Ma cosa comporta questa decisione?
L’impossibilità per una coppia di domandare la pensione se detiene un reddito familiare mensile superiore a 1.343,9€ lordi.
Quindi in base alla circolare in esame, gli invalidi civili totali con pensione e gli invalidi civili totali con pensione e indennità di accompagnamento
– per avere diritto all’assegno –
non dovranno presentare un reddito coniugale superiore a 16.127,30 €.

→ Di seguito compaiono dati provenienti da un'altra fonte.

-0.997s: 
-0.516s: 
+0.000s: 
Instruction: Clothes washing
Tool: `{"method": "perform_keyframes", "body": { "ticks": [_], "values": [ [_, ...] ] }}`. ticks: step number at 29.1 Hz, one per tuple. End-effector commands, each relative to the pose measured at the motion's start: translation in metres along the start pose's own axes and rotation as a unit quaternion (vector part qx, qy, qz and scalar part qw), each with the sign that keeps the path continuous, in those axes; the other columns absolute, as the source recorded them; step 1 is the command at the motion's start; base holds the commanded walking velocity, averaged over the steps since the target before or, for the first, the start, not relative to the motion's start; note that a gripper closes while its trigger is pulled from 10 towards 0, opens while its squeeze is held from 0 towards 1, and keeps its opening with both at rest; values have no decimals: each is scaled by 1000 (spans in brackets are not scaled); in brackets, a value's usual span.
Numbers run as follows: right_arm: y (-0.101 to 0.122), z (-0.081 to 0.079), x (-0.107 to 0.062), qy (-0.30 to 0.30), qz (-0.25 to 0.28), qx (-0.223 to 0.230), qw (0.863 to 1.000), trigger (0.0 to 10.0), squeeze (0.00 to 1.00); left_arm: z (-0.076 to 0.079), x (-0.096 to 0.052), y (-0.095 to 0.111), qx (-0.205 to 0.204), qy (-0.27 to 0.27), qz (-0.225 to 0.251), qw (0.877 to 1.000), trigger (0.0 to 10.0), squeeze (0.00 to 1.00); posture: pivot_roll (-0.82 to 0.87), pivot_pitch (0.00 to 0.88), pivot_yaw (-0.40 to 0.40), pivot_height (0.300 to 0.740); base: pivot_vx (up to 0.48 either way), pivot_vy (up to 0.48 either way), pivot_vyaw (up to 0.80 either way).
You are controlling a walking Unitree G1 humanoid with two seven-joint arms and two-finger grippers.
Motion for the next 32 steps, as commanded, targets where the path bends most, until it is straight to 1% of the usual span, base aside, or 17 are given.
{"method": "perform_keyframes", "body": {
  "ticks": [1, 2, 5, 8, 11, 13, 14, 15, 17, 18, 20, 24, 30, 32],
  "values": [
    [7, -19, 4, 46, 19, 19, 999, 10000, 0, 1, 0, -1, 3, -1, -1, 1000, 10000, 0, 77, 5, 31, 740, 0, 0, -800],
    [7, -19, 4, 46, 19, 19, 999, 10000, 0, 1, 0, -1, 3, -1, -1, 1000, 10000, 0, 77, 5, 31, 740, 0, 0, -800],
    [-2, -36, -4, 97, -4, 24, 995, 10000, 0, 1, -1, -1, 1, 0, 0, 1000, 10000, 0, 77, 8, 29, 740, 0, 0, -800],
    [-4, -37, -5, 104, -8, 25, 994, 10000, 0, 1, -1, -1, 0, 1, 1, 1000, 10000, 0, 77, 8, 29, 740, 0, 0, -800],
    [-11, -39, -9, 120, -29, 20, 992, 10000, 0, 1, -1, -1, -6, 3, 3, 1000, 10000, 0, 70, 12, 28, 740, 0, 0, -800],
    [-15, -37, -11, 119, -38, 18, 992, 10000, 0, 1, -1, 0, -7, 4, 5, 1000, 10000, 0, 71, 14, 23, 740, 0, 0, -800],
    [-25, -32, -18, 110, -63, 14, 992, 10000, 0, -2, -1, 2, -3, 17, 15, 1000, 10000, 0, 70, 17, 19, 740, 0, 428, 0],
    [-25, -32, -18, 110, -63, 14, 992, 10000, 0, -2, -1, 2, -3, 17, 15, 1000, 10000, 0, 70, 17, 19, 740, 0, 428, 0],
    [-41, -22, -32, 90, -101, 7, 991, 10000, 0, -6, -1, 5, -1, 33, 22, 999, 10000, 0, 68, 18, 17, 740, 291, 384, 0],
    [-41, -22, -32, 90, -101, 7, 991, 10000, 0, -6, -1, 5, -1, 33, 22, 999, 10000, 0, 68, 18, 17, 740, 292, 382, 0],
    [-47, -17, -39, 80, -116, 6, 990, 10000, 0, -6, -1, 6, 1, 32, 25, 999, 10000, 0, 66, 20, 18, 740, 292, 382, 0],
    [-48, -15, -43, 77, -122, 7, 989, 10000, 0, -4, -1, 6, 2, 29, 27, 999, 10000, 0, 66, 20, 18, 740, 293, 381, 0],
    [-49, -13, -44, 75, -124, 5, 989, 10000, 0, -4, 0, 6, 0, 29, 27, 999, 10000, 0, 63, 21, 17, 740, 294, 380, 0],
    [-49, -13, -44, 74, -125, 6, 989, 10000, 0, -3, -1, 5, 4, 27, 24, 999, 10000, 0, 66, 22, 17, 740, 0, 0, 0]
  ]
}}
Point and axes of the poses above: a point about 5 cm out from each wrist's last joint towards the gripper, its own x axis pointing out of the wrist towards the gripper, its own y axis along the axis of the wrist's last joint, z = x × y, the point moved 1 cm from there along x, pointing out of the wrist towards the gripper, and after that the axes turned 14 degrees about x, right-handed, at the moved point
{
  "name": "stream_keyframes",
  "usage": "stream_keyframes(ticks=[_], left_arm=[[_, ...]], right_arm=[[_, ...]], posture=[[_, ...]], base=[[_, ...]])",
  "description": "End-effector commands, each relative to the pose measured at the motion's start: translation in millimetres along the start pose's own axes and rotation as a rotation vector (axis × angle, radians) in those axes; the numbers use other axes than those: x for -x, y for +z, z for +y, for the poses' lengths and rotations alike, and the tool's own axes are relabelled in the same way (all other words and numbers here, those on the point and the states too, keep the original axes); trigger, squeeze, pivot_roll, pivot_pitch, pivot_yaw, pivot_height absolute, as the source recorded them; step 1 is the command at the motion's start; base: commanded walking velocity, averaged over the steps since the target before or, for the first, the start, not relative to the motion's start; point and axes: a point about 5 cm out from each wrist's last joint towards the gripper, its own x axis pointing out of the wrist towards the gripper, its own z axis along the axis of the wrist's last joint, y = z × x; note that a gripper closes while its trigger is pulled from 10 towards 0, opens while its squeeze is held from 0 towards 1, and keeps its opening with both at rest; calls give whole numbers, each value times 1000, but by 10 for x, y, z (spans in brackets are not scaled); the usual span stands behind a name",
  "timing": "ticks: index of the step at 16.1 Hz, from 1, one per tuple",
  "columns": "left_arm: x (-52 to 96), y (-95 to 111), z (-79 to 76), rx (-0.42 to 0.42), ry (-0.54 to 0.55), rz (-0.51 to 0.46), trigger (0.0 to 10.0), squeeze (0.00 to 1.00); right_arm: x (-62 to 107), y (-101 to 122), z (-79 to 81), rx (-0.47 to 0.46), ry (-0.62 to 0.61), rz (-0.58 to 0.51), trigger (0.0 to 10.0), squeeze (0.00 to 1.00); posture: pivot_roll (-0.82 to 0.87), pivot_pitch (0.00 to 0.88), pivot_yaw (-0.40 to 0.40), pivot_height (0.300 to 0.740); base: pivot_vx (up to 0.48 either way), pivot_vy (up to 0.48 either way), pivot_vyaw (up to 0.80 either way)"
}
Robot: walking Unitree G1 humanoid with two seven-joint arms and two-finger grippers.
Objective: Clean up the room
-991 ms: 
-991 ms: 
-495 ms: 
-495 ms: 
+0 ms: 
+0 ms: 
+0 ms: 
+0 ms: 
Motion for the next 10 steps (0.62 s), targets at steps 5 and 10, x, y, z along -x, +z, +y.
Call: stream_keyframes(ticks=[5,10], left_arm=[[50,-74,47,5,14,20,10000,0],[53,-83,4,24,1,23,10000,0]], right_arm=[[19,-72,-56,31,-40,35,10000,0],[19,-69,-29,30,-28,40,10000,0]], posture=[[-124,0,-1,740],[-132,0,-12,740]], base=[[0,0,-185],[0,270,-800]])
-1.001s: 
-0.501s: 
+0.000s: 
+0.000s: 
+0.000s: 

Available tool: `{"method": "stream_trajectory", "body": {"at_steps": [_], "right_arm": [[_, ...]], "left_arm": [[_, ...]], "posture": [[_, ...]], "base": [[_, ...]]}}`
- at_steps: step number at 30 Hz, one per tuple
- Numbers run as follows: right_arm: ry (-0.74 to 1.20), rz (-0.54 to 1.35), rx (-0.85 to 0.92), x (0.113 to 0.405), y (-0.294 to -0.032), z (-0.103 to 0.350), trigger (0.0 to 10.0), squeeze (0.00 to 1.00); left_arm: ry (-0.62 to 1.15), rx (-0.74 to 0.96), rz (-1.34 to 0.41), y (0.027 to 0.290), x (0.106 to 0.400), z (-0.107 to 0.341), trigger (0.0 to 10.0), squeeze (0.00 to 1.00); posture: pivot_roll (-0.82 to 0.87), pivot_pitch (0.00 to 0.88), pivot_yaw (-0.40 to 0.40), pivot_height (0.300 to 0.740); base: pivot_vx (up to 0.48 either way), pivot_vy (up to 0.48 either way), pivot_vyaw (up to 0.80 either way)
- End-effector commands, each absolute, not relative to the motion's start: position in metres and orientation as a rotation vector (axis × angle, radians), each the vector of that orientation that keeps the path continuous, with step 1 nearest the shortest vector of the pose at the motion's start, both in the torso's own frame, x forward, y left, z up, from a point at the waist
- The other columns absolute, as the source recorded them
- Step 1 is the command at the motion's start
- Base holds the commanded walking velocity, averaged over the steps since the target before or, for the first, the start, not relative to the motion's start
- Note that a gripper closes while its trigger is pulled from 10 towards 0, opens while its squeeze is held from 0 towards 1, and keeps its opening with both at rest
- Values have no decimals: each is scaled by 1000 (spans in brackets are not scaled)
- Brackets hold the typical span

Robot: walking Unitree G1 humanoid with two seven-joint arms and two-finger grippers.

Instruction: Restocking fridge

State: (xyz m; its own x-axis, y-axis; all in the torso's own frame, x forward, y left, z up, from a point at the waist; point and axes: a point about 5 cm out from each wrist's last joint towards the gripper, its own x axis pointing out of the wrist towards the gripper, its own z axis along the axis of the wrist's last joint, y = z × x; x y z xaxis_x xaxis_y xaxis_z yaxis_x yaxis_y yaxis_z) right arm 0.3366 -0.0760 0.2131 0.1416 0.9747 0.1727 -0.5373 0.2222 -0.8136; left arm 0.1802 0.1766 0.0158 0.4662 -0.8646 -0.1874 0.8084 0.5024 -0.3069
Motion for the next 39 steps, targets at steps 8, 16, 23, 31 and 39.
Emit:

L'Istituto di previdenza ha congelato la novità inserita nella circolare di fine anno che ha suscitato reazioni e proteste del mondo sindacale e delle associazioni di settore.
L'INPS, con Messaggio n. 717 del 14/01/2013, sospende l'attuazione della sua Circolare n. 149/2012 con la quale prevedeva, a partire dal 1° Gennaio 2013, per le sole pensioni di inabilità, che il limite di reddito da non superare per poter beneficiare della pensione tenesse conto anche del reddito dell'eventuale coniuge (e non più quello individuale).
Pertanto, sia nella liquidazione dell'assegno mensile che per la pensione di inabilità civile, si continuerà a far riferimento al reddito personale della persona riconosciuta invalida civile.